勢い良く精液を噴き上げるペニスから全てを搾り取ろうと、凄い力であらゆる方向から襞が締め付けてくる。
真が絶頂を迎えたのと、俺がゴムの中にありったけの欲望をぶちまけたのは、ほぼ同時だった。
帰り道、俺の車の助手席に座った真は、まだ余韻の残る表情で、フロントガラスの向こう側を見つめていた。

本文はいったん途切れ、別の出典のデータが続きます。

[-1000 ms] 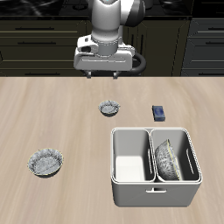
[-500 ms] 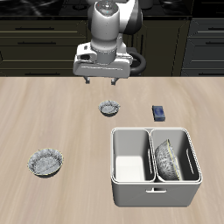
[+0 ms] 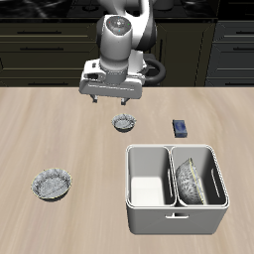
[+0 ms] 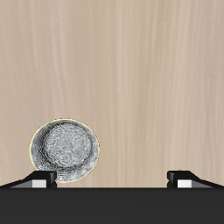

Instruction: Place the largest bowl in the left side of the drainer and place the smallest bowl in the right side

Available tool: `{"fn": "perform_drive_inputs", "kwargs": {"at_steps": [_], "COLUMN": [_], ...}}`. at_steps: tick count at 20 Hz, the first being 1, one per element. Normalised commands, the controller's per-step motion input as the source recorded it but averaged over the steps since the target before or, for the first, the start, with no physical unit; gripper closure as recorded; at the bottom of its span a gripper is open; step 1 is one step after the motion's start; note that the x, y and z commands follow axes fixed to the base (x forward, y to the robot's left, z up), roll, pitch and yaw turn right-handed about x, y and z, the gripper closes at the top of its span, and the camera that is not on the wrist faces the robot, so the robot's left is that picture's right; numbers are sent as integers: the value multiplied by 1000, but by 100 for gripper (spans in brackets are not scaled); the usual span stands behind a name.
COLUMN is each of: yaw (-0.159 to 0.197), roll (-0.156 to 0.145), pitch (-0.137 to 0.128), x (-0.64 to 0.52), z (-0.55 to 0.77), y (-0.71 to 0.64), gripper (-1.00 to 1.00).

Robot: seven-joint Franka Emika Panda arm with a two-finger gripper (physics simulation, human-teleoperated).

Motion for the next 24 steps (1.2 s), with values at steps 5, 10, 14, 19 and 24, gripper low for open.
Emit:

一旦事務所へ寄り道をした後、真の家まであと数分といった所だ。
この空間、二人の間に言葉は無いが、不思議と居心地はいい。
真の家のすぐ近くの交差点を曲がり、家から100mぐらいの距離の場所に、車を止めた。
「着いたぞ、真」
「えっ、もうですか? 早いなぁ……」
別世界から呼び戻されたような顔で目を丸くして、真が返事をした。途端に残念そうな色が瞳の中に浮かぶ。
「明日はダンスのレッスンを予定してるから、寝る前にちゃんと風呂入って、ストレッチも忘れないようにな」
俺が急に仕事の話をしたからなのか、真は一瞬キョトンとした顔をして、二三度まばたきしてから、快活な返事をした。
「あ、送ってくれてありがとうございました!」
「夜は結構危ないからな。それに、俺、真とドライブするの結構好きだし」
「あははっ、ありがとうございます! ……んと、それじゃ、帰る前に……えっと」
そこまで言うと、真は目を閉じてキスをせがんだ。ご希望通りに、髪と頬を撫でてから、唇を重ねた。
「………」
唇を離すと、真は頬を赤くして俺の目をじっと見つめた。
「大好きです、プロデューサー」
淀みなく、堂々とすらしたたたずまいで真は言った。
「また明日……お休みなさい」
「ああ、お休み」
ドアを閉め、家に向かって小走りで駆けていく背中を、俺は見えなくなるまでじっと見続けていた。